> _Exercise description_: Output, please, exactly those lines of the listing that come before the line with "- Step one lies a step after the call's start", along with that line itself.

> _Stored data_:
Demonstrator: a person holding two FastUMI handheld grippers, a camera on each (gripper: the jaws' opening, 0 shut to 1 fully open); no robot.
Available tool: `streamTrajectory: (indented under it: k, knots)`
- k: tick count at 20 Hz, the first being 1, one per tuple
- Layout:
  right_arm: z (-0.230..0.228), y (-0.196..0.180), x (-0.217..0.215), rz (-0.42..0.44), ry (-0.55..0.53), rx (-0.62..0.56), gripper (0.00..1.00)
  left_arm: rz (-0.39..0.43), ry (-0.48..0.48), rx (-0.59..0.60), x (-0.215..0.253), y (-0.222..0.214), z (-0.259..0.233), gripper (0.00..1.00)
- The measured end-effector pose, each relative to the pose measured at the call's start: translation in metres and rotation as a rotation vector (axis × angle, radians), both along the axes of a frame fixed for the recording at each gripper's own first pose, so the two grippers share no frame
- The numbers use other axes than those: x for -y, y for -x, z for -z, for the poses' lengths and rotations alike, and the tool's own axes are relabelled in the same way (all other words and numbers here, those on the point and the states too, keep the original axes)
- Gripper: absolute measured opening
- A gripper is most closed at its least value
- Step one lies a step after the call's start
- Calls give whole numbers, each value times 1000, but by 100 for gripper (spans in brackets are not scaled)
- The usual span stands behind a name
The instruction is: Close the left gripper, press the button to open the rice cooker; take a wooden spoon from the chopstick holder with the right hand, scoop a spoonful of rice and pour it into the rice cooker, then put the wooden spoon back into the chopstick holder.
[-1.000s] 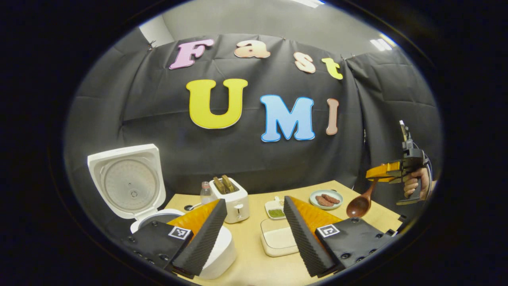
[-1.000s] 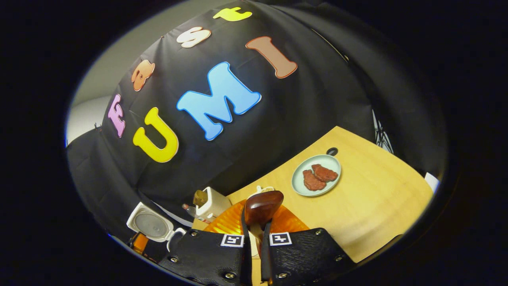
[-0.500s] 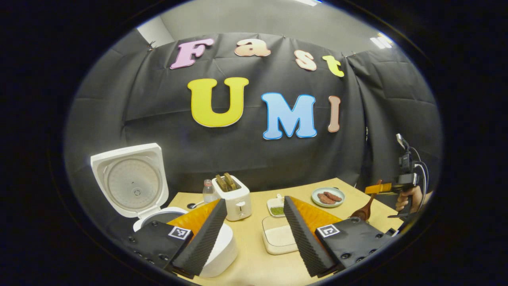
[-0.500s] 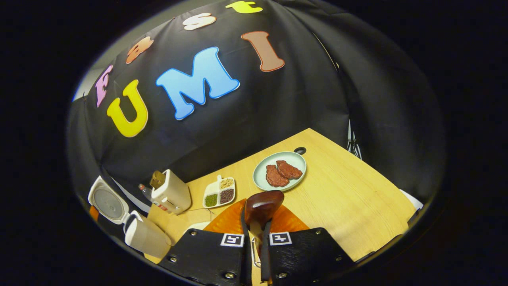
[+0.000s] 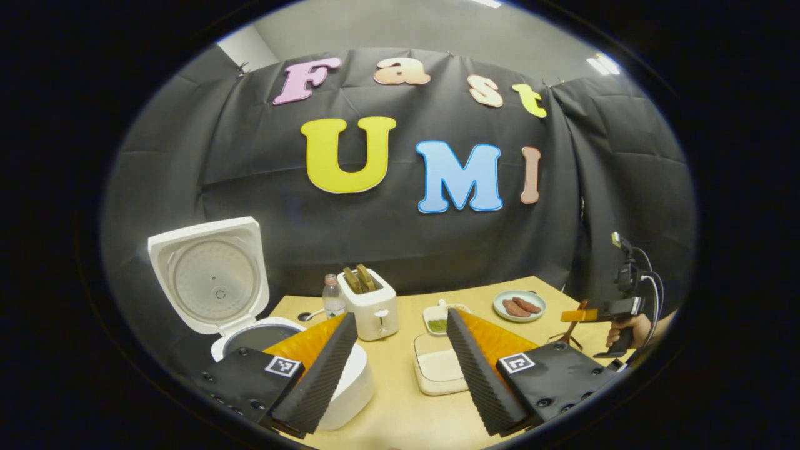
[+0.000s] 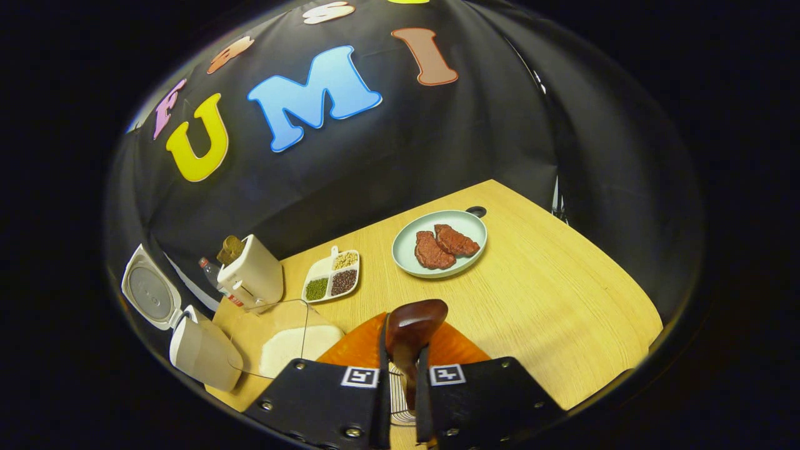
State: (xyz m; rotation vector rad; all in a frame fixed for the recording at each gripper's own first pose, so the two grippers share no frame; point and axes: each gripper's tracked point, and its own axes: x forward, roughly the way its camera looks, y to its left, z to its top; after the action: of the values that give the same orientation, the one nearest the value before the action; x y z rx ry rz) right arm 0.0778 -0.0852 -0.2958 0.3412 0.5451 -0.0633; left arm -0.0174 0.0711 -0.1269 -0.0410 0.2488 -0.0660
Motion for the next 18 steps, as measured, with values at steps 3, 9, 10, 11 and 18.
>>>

> _Written solution_:
Demonstrator: a person holding two FastUMI handheld grippers, a camera on each (gripper: the jaws' opening, 0 shut to 1 fully open); no robot.
Available tool: `streamTrajectory: (indented under it: k, knots)`
- k: tick count at 20 Hz, the first being 1, one per tuple
- Layout:
  right_arm: z (-0.230..0.228), y (-0.196..0.180), x (-0.217..0.215), rz (-0.42..0.44), ry (-0.55..0.53), rx (-0.62..0.56), gripper (0.00..1.00)
  left_arm: rz (-0.39..0.43), ry (-0.48..0.48), rx (-0.59..0.60), x (-0.215..0.253), y (-0.222..0.214), z (-0.259..0.233), gripper (0.00..1.00)
- The measured end-effector pose, each relative to the pose measured at the call's start: translation in metres and rotation as a rotation vector (axis × angle, radians), both along the axes of a frame fixed for the recording at each gripper's own first pose, so the two grippers share no frame
- The numbers use other axes than those: x for -y, y for -x, z for -z, for the poses' lengths and rotations alike, and the tool's own axes are relabelled in the same way (all other words and numbers here, those on the point and the states too, keep the original axes)
- Gripper: absolute measured opening
- A gripper is most closed at its least value
- Step one lies a step after the call's start

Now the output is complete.